CCUS 2022

Summary

Christopher Scott Sherman, Hewei Tang, Pengcheng Fu, Joseph P. Morris, Lawrence Livermore National Laboratory

Estimating reservoir pressure distribution in geological carbon storage (GCS) projects plays a key role in forecasting induced seismicity and detecting potential leakage. Due to the high drilling cost, GCS projects usually have spatially sparse measurements from wells and limited prior knowledge for initial geologic descriptions of saline aquifers. These characteristics lead to significant uncertainties in predicting a spatial distribution of reservoir pressure and evolution of the pressure distribution.
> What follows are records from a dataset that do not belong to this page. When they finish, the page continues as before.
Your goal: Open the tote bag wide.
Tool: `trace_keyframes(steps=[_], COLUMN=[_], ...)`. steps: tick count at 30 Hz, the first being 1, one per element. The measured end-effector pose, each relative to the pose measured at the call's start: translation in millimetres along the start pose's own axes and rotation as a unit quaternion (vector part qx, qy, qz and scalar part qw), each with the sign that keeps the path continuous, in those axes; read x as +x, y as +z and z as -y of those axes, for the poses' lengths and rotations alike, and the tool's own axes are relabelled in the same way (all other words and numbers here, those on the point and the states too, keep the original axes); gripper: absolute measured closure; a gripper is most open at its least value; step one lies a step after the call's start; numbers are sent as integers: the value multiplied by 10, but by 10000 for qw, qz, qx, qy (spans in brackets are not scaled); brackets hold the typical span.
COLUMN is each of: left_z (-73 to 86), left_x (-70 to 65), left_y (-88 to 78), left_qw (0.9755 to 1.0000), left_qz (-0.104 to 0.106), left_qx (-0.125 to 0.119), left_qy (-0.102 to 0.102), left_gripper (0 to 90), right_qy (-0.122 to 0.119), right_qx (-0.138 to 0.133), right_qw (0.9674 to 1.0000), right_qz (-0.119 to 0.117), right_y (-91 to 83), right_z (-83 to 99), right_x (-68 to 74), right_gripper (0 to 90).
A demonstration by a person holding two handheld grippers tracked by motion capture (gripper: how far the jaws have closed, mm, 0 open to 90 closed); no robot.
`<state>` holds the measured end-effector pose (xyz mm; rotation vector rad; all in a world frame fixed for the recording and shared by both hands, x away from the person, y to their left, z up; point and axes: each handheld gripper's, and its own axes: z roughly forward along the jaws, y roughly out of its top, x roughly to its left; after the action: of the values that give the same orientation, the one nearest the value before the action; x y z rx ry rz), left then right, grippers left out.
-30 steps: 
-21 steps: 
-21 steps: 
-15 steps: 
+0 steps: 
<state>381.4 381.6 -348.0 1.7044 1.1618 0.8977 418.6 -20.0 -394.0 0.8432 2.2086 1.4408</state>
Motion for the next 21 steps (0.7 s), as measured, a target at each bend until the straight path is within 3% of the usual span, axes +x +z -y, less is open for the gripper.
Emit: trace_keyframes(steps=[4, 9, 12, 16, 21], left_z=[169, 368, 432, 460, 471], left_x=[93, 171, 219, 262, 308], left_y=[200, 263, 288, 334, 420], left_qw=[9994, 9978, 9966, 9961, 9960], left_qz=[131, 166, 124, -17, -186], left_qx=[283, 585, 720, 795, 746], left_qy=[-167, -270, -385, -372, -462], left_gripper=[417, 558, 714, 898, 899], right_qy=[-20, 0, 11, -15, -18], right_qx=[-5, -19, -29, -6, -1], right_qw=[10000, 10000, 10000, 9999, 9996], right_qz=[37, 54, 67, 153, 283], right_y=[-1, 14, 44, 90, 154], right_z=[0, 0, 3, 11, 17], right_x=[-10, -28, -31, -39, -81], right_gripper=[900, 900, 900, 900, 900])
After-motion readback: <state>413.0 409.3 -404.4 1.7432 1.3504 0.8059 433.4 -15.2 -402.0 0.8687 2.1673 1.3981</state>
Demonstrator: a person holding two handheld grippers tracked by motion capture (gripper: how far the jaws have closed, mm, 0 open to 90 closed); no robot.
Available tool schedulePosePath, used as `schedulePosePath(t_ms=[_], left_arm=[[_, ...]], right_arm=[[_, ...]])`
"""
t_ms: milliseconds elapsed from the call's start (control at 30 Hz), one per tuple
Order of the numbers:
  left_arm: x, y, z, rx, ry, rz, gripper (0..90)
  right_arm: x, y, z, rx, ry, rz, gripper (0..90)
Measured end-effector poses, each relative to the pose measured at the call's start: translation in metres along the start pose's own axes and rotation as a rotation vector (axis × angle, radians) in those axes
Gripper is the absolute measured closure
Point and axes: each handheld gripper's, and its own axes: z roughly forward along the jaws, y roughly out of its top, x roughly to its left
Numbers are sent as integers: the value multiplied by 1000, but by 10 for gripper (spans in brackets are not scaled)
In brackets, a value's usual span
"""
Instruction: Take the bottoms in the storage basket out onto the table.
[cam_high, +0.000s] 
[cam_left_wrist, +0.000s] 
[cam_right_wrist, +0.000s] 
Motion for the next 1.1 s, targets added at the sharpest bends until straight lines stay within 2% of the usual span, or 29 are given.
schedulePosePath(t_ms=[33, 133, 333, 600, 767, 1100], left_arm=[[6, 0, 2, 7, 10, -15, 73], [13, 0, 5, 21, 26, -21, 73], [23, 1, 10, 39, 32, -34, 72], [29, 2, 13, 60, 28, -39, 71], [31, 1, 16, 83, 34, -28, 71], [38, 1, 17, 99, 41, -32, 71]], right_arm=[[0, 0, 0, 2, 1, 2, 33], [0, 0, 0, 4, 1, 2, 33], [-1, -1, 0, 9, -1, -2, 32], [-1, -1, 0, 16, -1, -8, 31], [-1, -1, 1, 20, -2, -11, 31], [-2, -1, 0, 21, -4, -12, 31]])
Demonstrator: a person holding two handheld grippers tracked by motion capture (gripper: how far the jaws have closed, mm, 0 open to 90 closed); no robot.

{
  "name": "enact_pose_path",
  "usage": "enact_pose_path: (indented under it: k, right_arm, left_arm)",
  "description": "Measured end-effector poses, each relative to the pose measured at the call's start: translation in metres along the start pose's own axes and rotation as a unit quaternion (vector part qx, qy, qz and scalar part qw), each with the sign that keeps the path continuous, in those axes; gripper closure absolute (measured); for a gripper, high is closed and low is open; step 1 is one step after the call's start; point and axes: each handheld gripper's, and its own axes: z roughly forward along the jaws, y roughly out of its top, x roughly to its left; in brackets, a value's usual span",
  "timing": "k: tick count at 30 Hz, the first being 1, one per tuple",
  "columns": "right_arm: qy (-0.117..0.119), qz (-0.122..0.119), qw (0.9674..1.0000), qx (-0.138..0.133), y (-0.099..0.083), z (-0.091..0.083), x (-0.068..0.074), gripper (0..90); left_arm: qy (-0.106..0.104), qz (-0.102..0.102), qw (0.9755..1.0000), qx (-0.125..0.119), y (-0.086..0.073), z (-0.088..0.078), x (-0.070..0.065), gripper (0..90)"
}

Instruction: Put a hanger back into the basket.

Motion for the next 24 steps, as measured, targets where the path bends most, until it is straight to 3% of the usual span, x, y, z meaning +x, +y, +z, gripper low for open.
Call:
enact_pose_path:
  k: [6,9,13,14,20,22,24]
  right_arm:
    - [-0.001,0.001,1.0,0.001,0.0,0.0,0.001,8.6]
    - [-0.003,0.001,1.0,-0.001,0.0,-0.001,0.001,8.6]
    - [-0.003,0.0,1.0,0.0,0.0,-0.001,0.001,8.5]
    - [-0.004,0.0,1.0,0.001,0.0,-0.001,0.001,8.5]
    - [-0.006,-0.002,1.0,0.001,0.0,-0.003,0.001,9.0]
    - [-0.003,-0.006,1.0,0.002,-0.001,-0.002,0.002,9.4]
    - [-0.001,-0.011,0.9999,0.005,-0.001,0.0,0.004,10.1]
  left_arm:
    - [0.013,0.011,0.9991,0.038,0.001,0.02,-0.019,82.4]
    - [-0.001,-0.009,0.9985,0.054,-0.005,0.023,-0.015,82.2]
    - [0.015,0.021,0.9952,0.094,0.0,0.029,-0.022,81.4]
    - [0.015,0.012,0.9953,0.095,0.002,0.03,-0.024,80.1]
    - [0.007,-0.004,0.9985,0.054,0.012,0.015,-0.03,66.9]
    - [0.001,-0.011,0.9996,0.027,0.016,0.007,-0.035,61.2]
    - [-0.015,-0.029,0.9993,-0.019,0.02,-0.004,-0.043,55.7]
To address this challenge, we propose to use low-cost Interferometric Synthetic-Aperture Radar (InSAR) data as the monitoring data to infer reservoir pressure build up. We present a deep learning accelerated workflow to assimilate surface displacement map interpreted from InSAR and to forecast dynamic reservoir pressure. The target application is fast decision making for carbon storage reservoir management. The workflow was developed based on an Ensemble Smoother Multiple Data Assimilation (ES-MDA) framework to naturally handle uncertainty quantification. We consider an inverse estimation of non-Gaussian porosity and permeability fields with heterogeneous porosity/permeability distributions in each facies. This high-dimensional inverse problem requires a significant number of forward model runs to obtain converged results. We applied two strategies to speed up the workflow. First, we reduce the dimension of the parameter space through a principal component analysis (PCA)-based parameterization strategy. The traditional PCA method cannot be applied to multimodel distributions (introduced by different facies). We apply a convolutional neural network (CNN) as a post process filter for the PCA realizations. The method efficiently reduces the parameter space dimensionality for more than one hundredfold. Second, we develop two residual U-Net based surrogate models for surface displacement and reservoir pressure predictions respectively. The surrogate model significantly reduces a single forward model evaluation time from 2 core hours to 0.06 core seconds. The application of the two deep learning models helps reduce the computational cost of the data assimilation and forecasting workflow by more than 300 times.